Dataset extract below:

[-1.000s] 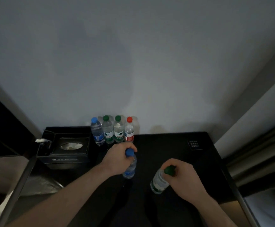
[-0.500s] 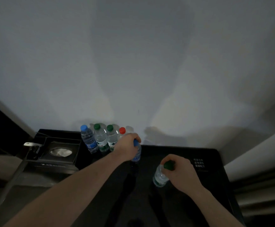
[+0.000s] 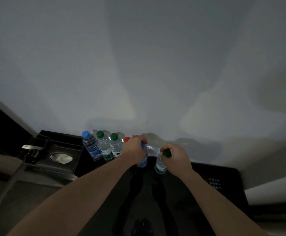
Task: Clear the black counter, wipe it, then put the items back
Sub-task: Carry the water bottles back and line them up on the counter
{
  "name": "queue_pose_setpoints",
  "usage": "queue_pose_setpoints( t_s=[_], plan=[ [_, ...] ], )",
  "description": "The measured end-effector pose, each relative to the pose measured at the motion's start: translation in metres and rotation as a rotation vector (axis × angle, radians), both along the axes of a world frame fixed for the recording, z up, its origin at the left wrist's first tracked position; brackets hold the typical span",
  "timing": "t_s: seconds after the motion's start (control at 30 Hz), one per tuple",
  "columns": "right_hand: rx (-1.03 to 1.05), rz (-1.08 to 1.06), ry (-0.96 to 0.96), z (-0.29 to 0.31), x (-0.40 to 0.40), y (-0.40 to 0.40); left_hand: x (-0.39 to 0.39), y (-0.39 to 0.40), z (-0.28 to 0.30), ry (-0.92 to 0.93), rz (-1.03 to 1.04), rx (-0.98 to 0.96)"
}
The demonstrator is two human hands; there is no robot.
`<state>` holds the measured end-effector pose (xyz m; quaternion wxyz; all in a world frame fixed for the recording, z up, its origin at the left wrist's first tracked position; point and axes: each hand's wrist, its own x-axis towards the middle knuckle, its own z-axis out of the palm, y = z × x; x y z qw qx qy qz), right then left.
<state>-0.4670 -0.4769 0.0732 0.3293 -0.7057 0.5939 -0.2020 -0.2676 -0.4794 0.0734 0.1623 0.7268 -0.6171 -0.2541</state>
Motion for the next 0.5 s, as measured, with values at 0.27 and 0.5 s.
queue_pose_setpoints(
  t_s=[0.27, 0.5],
  plan=[
    [0.006, 0.044, 0.001, -0.017, 0.026, -0.033, -0.005, -0.005, -0.001, -0.065, -0.045, -0.030],
    [0.019, 0.135, 0.018, -0.029, 0.034, -0.032, 0.001, -0.003, 0.003, -0.117, -0.153, 0.019]
  ],
)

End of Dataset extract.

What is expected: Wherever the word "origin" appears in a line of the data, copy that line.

Exercise solution:
  "description": "The measured end-effector pose, each relative to the pose measured at the motion's start: translation in metres and rotation as a rotation vector (axis × angle, radians), both along the axes of a world frame fixed for the recording, z up, its origin at the left wrist's first tracked position; brackets hold the typical span",
`<state>` holds the measured end-effector pose (xyz m; quaternion wxyz; all in a world frame fixed for the recording, z up, its origin at the left wrist's first tracked position; point and axes: each hand's wrist, its own x-axis towards the middle knuckle, its own z-axis out of the palm, y = z × x; x y z qw qx qy qz), right then left.

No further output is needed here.